WHAT THE EXERCISE ASKS: Your task is to return the data below, word for word.

THE DATA:

___

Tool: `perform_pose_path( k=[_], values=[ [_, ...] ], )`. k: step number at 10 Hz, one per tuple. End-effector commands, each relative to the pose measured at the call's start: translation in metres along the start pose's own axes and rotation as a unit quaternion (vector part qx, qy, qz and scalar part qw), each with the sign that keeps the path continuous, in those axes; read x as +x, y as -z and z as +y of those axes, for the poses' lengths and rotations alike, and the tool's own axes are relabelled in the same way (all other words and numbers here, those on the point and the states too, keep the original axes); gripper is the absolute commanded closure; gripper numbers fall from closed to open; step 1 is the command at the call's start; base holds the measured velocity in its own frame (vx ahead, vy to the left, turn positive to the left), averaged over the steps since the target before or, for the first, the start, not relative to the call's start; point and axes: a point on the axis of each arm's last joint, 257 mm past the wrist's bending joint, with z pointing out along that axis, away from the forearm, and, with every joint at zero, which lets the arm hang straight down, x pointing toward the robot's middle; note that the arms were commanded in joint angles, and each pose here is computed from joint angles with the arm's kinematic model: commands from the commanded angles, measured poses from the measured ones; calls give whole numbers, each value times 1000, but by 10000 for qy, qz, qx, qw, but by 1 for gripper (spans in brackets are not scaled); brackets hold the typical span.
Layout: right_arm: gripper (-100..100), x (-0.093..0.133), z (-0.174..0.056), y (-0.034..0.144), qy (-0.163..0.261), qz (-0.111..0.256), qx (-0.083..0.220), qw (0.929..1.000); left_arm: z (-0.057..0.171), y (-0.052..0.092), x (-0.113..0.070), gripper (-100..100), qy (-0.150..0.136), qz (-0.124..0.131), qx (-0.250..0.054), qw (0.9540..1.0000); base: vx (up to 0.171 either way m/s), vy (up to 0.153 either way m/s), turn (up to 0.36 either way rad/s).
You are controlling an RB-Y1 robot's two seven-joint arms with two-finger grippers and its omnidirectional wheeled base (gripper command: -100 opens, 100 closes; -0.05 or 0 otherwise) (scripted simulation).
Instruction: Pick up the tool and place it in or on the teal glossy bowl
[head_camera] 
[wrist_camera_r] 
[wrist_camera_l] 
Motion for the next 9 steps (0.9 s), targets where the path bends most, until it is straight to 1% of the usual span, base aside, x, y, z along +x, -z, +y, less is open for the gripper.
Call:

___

EXERCISE RESPONSE:
Tool: `perform_pose_path( k=[_], values=[ [_, ...] ], )`. k: step number at 10 Hz, one per tuple. End-effector commands, each relative to the pose measured at the call's start: translation in metres along the start pose's own axes and rotation as a unit quaternion (vector part qx, qy, qz and scalar part qw), each with the sign that keeps the path continuous, in those axes; read x as +x, y as -z and z as +y of those axes, for the poses' lengths and rotations alike, and the tool's own axes are relabelled in the same way (all other words and numbers here, those on the point and the states too, keep the original axes); gripper is the absolute commanded closure; gripper numbers fall from closed to open; step 1 is the command at the call's start; base holds the measured velocity in its own frame (vx ahead, vy to the left, turn positive to the left), averaged over the steps since the target before or, for the first, the start, not relative to the call's start; point and axes: a point on the axis of each arm's last joint, 257 mm past the wrist's bending joint, with z pointing out along that axis, away from the forearm, and, with every joint at zero, which lets the arm hang straight down, x pointing toward the robot's middle; note that the arms were commanded in joint angles, and each pose here is computed from joint angles with the arm's kinematic model: commands from the commanded angles, measured poses from the measured ones; calls give whole numbers, each value times 1000, but by 10000 for qy, qz, qx, qw, but by 1 for gripper (spans in brackets are not scaled); brackets hold the typical span.
Layout: right_arm: gripper (-100..100), x (-0.093..0.133), z (-0.174..0.056), y (-0.034..0.144), qy (-0.163..0.261), qz (-0.111..0.256), qx (-0.083..0.220), qw (0.929..1.000); left_arm: z (-0.057..0.171), y (-0.052..0.092), x (-0.113..0.070), gripper (-100..100), qy (-0.150..0.136), qz (-0.124..0.131), qx (-0.250..0.054), qw (0.9540..1.0000); base: vx (up to 0.171 either way m/s), vy (up to 0.153 either way m/s), turn (up to 0.36 either way rad/s).
You are controlling an RB-Y1 robot's two seven-joint arms with two-finger grippers and its omnidirectional wheeled base (gripper command: -100 opens, 100 closes; -0.05 or 0 otherwise) (scripted simulation).
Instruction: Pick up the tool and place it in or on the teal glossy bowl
[head_camera] 
[wrist_camera_r] 
[wrist_camera_l] 
Motion for the next 9 steps (0.9 s), targets where the path bends most, until it is straight to 1% of the usual span, base aside, x, y, z along +x, -z, +y, less is open for the gripper.
Call:

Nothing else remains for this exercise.